海外で日本の歴史や地理を学ぶ意義
日本独自の文化や日本人の考え方が理解できる
2月11日は日本の国民の祝日「建国記念の日」です。建国をしのび、国を愛する心を養う日です。では、日本の建国はいつなのでしょうか。実は、正確な建国の起源は分かっていません。ただし、『日本書紀』に基づき、初代天皇の神武天皇が即位した日とすることが一般的な認識です。その日から数えると今年は建国2672周年になります。この間で天皇が政治の実権を握った期間はそんなに長くはなく、政体も何度も変わりますが、日本人は天皇を奉り続けてきました。このような歴史を持つ国は世界でもあまり例がありません。
それは、天皇の祖先が神であり、日本人が神を大切にしてきたからです。日本にはあらゆるところに神が存在します。海や山、森や湖、池、岩、田畑や道端の草木、家の柱や台所、便所などにも神が宿ると信じられていますし、集落にも守り神がいます。そのため必ずと言っていいほど近所に神社がありますし、家の中にも神棚があったり、神社のお札を貼ってあったりします。各地で行われる祭りの多くは、神に豊作や大漁を願ったりそのお礼をしたりしたことに由来しています。また、世の中に貢献した人や非業の死を遂げた人が神となることもあります。例えば、日光東照宮にまつられている徳川家康や太宰府天満宮や天神神社の菅原道真などです。
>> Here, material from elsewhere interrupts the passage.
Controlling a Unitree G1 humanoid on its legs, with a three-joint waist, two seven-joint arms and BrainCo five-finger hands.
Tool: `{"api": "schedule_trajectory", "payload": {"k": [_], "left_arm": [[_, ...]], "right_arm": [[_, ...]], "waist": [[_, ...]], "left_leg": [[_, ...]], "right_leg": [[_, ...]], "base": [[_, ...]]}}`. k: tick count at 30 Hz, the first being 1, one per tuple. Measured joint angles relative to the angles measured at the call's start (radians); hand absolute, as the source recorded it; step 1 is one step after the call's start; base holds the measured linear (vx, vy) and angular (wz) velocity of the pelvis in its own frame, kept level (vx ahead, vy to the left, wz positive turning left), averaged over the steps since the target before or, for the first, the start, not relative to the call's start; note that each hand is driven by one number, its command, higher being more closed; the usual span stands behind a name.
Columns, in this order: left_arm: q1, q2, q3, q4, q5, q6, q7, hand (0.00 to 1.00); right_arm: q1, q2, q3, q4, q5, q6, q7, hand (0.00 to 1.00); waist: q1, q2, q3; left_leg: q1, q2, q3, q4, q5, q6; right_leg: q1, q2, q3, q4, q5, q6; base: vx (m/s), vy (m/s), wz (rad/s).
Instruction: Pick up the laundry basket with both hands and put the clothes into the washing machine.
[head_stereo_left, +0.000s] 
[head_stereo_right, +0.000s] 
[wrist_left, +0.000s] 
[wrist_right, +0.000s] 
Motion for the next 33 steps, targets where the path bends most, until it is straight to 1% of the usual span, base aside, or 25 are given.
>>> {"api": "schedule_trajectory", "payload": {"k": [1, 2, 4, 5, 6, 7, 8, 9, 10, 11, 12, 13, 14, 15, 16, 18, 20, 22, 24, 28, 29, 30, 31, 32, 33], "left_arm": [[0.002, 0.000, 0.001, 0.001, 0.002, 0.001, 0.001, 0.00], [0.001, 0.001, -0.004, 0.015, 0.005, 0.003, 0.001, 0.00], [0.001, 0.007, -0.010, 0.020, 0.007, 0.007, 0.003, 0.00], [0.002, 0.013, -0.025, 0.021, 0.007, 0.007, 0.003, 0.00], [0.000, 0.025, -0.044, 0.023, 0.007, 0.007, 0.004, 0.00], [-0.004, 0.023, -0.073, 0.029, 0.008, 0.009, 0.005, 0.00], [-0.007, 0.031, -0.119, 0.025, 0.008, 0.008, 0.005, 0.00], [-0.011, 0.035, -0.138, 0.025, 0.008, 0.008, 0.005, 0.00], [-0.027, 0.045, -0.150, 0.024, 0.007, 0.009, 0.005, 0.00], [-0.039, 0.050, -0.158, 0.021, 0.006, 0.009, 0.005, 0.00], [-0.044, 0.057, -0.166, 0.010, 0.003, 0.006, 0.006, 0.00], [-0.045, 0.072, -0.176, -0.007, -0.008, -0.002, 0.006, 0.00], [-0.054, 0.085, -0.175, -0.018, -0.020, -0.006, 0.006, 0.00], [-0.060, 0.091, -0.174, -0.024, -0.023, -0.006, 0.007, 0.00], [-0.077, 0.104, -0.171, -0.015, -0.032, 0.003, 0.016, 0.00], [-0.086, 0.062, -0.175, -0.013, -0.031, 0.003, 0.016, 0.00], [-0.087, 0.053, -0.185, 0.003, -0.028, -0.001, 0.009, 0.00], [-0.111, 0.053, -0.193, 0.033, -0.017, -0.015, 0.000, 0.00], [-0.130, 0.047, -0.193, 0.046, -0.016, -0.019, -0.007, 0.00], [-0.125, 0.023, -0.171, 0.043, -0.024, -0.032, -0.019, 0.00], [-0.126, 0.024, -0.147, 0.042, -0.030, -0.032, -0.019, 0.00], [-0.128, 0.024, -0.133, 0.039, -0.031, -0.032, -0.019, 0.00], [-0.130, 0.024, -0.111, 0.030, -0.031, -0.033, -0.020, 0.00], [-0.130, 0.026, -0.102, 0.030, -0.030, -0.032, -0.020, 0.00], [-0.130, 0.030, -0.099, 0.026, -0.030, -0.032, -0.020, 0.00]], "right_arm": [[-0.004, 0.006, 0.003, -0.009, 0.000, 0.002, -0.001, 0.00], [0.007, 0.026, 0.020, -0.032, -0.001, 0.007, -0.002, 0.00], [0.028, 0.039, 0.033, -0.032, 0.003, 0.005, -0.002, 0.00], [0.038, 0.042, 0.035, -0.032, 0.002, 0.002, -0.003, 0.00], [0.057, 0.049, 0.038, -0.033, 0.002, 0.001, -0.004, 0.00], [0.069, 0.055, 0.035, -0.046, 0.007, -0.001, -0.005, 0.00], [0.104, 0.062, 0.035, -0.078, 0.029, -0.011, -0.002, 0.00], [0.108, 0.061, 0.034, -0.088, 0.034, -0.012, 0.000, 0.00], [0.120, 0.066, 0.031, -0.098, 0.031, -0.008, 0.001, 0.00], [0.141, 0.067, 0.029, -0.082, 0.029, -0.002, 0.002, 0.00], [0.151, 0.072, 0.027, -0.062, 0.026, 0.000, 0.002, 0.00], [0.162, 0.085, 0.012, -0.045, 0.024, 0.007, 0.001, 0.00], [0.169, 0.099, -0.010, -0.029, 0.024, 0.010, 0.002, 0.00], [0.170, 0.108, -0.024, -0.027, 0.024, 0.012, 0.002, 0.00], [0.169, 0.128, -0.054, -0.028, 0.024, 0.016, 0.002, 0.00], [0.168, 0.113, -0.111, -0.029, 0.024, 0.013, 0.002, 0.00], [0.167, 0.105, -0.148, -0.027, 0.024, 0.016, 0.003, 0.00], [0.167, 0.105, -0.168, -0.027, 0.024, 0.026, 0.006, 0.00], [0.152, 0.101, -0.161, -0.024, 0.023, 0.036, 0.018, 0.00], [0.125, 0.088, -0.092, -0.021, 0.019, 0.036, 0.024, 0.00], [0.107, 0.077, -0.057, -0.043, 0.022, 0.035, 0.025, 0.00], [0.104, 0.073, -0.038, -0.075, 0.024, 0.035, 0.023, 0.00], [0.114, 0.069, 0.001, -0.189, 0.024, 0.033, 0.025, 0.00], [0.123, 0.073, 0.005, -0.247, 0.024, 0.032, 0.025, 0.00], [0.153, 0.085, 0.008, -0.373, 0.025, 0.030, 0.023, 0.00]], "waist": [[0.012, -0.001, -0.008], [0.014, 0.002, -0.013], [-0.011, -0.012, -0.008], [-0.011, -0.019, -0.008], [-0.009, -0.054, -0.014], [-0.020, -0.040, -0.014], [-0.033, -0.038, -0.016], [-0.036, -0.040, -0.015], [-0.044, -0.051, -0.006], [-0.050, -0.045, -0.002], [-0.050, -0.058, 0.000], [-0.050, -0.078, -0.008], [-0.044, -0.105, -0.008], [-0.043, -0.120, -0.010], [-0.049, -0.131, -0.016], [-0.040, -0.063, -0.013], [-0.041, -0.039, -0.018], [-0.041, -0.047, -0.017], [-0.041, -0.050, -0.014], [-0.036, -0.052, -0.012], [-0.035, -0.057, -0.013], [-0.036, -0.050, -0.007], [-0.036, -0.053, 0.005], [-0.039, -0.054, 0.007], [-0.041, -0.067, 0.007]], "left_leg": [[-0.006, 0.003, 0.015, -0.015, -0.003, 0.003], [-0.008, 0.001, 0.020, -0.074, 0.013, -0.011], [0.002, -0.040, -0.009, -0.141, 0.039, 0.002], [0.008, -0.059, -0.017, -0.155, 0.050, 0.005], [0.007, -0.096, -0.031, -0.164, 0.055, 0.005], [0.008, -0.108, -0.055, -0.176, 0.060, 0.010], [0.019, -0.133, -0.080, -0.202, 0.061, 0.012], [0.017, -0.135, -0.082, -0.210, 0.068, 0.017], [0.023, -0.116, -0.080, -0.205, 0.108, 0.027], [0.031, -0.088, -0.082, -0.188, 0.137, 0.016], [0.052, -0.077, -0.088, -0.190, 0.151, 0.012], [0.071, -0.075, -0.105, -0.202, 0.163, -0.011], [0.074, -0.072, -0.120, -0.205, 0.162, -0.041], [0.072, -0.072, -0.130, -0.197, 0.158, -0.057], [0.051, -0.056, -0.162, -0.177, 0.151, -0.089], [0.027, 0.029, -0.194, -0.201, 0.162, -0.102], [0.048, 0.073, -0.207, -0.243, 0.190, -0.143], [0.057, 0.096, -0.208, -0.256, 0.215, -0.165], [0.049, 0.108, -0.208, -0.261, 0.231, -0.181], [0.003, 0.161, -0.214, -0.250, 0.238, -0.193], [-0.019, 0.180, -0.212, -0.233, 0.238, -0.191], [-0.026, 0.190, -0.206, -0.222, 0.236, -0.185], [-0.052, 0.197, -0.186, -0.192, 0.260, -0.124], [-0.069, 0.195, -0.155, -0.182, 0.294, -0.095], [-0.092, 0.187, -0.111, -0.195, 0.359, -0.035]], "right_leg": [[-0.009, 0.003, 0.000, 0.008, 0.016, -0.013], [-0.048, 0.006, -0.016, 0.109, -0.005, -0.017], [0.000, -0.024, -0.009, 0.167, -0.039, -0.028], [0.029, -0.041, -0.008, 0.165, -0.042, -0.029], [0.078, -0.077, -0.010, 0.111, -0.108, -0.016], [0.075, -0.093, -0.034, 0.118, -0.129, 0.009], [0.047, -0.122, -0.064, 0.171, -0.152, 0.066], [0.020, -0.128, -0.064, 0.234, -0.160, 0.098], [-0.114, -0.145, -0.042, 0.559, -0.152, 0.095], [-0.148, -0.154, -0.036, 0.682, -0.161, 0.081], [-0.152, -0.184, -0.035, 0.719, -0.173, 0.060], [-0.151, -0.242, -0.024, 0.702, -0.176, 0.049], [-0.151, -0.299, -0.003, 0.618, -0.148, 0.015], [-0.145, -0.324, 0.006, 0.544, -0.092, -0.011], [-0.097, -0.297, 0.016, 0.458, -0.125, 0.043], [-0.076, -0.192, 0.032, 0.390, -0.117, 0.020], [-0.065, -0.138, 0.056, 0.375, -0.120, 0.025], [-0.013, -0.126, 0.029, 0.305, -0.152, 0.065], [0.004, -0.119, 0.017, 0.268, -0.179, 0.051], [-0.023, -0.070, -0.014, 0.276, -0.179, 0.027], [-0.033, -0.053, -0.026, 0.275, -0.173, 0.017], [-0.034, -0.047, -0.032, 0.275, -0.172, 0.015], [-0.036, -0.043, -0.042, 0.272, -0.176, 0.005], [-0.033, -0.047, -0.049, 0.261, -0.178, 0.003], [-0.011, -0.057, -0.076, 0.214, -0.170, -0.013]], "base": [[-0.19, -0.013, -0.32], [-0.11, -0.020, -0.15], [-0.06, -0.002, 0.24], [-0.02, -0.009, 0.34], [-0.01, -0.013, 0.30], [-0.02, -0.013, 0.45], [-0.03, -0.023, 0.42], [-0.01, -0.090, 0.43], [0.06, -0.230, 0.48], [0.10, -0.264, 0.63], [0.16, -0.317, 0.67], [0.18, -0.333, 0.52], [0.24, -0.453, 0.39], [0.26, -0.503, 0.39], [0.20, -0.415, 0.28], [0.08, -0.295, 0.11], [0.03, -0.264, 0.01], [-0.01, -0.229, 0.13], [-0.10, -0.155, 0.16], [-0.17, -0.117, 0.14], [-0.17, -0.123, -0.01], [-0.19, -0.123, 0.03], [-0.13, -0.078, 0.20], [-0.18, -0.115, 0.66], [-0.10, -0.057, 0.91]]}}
現代社会に暮らす人々にとって、神社は願い事のある時にお参りする程度ということも多いのですが、食事の前後の言葉の「いただきます」や「ごちそうさま」は、食材に宿る神への感謝の気持ちを表していると言えます。また、ものを大切にすることや身の回りをきれいにすることを子どもに教える際にも同様な気持ちが込められています。あいさつやお礼の際に頭を下げる習慣も神への敬意を示す動作から身についたのでしょう。このほか、喧嘩を避けて仲良くしようとすることや勝ち負けよりも過程を重視し敗者も重んじることなど、日本人は他の民族とは異なるものの考え方があると言われています。このようなものの考え方は、日本人が特有な歴史や風土の下で生まれ育ってきたから身についたものです。
海外で生まれたり、長く暮らしたりしている子どもの場合、日本人の血をひいていたとしても、また、日本語が堪能であったとしても、日本人とのコミュニケーションがうまくできなかったり、日本の社会になじめなかったりすることがあります。その問題を解決し、日本や日本人社会とかかわって生きていくためには、日本の歴史や風土(地理)を学習し、日本独自の文化やものの考え方を理解することが重要なのです。